ORANGE PARK, Fla. – As flu season is heading into peak season, Orange Park Medical Center is spreading awareness around sepsis, the body’s overwhelming response to an infection.
The Centers for Disease Control and Prevention says 24 states, including Florida and Georgia, are experiencing widespread flu activity. In Northeast Florida, Duval, Clay, St. Johns and Nassau counties are seeing increased activity.
Viral illnesses, such as the flu, can sometimes trigger sepsis. For some, influenza (the flu) can cause pneumonia, which is a common cause of sepsis, medical experts said.
Dr. Jennifer Chapman, emergency physician at Orange Park Medical Center, said history shows that sepsis cases rise during flu season.
As many as 1 in 3 people diagnosed with sepsis die of their illness and those who survive can be left with chronic symptoms, such as fatigue, memory loss or difficulties with activities of daily living.
In extreme cases, sepsis can lead to amputation or organ dysfunction.
“It is so important that our community understands the symptoms of sepsis and the importance of seeking emergency medical help as soon as those symptoms are recognized,” Chapman said.
Dr. Steven Goodfriend, medical director of OPMC and Park West freestanding ER, said sepsis is one of the top three killers of people in the U.S., behind heart disease and cancer.
“There are many different stages of sepsis. There are early stages, there are minor types, but they are also severe and they are also ones that are life-threatening,” Goodfriend said.
In most cases, sepsis can be treated with antibiotics, intravenous fluids or medication that increases your blood pressure.
To help spread awareness, doctors are sending patients home with a sepsis self-management plan. Patients can work their way through questions, which are signs of infection, to determine whether or not they need to call a doctor.

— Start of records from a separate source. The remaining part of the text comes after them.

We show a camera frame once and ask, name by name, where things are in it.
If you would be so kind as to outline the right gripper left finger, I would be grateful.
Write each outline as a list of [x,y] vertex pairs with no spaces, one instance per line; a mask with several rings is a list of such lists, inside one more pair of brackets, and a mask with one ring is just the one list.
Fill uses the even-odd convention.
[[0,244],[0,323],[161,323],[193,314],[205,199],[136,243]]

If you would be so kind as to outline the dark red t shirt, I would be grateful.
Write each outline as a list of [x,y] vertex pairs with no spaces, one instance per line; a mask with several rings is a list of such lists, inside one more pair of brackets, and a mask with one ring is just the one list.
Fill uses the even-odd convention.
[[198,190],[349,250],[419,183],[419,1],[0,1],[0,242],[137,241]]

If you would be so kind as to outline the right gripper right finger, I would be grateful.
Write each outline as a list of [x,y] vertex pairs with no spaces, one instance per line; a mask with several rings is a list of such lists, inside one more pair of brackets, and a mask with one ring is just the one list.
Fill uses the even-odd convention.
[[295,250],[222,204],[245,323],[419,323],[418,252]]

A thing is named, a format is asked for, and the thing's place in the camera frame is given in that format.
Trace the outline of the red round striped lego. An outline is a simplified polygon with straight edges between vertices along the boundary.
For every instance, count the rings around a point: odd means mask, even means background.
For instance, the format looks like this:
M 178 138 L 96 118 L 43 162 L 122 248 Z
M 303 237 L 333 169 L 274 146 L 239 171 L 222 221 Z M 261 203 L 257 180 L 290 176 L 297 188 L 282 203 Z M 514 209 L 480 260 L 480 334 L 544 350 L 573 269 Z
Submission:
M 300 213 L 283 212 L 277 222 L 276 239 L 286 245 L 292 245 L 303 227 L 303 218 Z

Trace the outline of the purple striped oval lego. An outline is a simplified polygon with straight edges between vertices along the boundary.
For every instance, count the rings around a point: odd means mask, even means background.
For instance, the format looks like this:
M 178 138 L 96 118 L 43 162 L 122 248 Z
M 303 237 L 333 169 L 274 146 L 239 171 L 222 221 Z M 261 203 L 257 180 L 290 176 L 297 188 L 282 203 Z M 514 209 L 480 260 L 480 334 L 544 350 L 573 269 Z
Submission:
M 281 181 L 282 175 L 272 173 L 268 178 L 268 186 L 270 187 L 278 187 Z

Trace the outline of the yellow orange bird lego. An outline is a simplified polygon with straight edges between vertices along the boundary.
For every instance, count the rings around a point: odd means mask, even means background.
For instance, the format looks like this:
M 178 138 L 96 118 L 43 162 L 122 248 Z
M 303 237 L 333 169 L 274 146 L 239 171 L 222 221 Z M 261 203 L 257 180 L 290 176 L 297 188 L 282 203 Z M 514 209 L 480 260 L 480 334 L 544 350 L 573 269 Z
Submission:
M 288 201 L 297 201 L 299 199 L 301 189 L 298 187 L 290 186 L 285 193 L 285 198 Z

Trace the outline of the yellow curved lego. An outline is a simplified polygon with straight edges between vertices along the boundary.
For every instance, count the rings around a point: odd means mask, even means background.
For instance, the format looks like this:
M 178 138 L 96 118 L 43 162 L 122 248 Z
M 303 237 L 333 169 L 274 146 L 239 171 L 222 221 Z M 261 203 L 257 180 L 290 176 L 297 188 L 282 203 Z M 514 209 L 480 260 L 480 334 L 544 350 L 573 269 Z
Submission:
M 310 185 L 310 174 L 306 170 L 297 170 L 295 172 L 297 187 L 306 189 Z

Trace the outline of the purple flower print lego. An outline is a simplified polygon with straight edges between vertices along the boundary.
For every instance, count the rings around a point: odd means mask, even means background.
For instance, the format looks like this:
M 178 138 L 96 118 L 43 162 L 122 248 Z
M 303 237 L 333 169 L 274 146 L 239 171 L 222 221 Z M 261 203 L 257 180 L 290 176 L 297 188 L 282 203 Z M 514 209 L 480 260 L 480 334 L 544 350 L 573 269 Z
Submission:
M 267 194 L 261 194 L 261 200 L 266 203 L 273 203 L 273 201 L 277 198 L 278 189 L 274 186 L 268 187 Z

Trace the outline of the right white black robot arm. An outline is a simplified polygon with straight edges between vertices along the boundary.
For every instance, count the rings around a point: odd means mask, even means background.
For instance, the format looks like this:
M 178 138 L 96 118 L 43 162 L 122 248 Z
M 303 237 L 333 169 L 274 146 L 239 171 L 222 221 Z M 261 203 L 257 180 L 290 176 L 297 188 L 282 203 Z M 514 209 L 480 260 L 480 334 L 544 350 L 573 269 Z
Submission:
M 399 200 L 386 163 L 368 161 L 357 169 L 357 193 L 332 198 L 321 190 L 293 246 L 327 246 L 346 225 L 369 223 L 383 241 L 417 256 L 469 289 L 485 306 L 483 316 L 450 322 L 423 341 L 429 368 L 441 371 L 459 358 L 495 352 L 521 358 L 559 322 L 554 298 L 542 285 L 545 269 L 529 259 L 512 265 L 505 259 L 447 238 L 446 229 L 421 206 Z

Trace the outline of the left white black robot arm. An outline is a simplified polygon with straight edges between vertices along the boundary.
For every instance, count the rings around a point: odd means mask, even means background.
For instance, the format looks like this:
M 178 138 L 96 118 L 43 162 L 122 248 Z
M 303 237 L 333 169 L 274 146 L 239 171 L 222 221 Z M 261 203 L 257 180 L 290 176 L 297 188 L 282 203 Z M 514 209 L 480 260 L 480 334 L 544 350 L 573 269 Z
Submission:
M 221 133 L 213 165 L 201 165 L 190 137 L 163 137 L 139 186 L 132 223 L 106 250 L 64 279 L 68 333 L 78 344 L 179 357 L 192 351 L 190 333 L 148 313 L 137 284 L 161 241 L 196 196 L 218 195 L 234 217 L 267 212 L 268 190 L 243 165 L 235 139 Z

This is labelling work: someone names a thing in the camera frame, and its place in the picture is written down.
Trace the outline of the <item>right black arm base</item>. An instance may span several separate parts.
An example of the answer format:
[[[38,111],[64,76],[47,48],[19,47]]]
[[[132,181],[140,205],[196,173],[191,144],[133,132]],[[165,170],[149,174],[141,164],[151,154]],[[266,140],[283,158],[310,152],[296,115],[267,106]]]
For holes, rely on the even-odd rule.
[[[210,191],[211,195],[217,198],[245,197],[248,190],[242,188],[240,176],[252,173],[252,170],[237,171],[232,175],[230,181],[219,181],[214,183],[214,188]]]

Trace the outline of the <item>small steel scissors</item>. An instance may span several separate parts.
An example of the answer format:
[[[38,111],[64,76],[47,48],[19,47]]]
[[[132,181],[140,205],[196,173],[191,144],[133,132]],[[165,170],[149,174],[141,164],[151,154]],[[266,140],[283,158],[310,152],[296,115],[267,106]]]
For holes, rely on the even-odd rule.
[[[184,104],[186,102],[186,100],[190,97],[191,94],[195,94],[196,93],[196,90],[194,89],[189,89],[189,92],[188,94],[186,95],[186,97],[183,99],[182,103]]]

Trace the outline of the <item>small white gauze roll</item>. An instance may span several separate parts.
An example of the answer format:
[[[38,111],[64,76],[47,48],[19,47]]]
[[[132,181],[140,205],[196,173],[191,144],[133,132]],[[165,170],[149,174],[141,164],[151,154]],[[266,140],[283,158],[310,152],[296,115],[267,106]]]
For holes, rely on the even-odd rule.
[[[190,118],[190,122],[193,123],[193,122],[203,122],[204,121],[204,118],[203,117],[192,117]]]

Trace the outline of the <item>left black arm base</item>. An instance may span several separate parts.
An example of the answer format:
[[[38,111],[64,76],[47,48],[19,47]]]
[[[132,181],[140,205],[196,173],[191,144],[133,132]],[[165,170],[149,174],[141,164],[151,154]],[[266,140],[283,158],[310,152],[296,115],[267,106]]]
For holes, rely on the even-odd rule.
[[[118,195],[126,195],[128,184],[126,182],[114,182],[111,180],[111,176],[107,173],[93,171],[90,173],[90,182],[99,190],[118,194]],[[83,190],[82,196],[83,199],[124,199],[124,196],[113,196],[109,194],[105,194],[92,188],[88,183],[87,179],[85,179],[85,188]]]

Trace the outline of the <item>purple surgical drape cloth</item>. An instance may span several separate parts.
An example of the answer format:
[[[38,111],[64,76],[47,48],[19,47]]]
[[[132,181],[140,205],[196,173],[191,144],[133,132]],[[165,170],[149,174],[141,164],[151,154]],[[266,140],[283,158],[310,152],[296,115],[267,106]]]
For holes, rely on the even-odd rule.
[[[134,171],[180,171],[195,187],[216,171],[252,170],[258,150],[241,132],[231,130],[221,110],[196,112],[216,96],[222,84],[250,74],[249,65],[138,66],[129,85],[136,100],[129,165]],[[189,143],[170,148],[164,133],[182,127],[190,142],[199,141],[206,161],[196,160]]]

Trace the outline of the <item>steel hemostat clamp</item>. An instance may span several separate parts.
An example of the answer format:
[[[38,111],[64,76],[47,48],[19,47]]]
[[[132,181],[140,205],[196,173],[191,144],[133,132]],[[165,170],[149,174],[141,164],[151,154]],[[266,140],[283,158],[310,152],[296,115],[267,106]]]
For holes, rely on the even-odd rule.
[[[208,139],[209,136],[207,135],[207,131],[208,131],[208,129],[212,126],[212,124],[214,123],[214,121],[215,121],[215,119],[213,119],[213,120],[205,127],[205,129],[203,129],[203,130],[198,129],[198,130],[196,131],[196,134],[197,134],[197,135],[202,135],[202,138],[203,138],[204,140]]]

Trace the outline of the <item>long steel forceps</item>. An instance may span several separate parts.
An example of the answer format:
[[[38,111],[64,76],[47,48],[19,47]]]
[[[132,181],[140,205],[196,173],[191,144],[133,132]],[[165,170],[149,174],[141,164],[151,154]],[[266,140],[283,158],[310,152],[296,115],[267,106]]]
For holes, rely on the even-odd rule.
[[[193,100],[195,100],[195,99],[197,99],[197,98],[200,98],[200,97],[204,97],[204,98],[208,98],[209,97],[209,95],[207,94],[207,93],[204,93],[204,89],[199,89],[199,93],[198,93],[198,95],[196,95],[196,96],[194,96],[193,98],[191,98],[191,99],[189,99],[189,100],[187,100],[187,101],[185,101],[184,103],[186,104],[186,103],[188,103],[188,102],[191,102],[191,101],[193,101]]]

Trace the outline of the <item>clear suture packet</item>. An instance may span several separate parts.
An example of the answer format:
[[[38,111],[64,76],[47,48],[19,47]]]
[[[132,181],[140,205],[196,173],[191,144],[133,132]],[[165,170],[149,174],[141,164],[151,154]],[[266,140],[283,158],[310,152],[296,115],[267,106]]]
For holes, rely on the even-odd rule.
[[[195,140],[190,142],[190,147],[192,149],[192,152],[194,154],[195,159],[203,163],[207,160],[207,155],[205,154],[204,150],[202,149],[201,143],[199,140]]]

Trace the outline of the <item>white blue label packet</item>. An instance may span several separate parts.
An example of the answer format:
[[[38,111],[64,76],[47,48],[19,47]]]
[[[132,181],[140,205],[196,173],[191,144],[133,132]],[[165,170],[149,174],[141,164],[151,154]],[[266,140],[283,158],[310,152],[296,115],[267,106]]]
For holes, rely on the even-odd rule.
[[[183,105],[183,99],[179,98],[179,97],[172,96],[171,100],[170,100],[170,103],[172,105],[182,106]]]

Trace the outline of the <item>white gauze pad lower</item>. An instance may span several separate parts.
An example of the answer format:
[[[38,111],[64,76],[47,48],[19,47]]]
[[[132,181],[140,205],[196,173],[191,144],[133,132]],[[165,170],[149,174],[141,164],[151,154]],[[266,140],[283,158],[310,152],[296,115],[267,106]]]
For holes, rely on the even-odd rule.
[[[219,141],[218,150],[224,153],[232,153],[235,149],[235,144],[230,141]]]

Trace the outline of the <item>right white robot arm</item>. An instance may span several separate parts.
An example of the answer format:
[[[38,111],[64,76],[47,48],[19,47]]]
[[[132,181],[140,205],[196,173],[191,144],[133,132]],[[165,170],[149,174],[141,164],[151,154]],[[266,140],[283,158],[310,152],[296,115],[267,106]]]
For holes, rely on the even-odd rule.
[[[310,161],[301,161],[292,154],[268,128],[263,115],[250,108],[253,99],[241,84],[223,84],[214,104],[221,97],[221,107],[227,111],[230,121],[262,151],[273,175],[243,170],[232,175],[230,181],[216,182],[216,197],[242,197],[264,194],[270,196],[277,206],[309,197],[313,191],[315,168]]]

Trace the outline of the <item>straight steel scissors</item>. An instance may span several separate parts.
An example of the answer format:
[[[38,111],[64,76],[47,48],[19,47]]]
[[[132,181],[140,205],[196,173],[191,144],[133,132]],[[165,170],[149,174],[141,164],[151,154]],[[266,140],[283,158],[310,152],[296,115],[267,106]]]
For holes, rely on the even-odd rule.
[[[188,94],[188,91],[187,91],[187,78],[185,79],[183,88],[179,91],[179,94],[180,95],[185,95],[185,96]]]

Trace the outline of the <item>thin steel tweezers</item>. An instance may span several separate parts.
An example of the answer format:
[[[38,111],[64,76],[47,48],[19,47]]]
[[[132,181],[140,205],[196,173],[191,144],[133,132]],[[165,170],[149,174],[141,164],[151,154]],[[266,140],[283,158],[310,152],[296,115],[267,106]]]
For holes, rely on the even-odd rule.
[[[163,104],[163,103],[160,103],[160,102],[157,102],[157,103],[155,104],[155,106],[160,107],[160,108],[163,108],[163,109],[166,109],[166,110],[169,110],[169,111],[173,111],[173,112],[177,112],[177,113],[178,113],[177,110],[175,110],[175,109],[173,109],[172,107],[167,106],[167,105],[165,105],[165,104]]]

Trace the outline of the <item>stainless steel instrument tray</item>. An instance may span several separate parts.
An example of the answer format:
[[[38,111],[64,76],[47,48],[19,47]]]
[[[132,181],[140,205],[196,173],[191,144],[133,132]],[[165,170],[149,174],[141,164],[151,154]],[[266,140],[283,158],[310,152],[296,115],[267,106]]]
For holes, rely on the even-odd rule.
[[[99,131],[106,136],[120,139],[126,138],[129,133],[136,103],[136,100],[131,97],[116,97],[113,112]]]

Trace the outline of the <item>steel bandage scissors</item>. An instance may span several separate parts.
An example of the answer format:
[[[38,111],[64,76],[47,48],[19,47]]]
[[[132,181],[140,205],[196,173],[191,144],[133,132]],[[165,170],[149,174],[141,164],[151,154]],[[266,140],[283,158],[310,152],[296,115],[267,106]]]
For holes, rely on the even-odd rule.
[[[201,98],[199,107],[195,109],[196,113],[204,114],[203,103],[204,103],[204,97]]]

While low-grade fever and mild weakness may occur with any infection, the following symptoms are warning signs of sepsis and should be taken seriously:
- Shivering, fever or feeling cold
- Extreme pain or general discomfort (“feeling the worst pain ever”)
- Pale or discolored skin
- Severe sleepiness, difficulty waking or confusion
- “I feel like I might die” feeling
- Shortness of breath
If someone experiences two or more of these symptoms, it is recommended that they seek medical attention, Chapman said.
Chapman said the best way to avoid sepsis during flu season is to practice good hand hygiene, rest and let your body recover if you feel ill. If you come down with the flu, stay hydrated and rest.
Most importantly, get your flu vaccination.
Orange Park Medical Center is the only hospital in Clay County and one of two in the Jacksonville area that is certified by the Joint Commission for sepsis care.
While nationally as many as 30 percent of patients diagnosed with severe sepsis die, OPMC's rate is lower than that. Goodfriend credits OPMC's awareness efforts, quick diagnosis and aggressive treatment.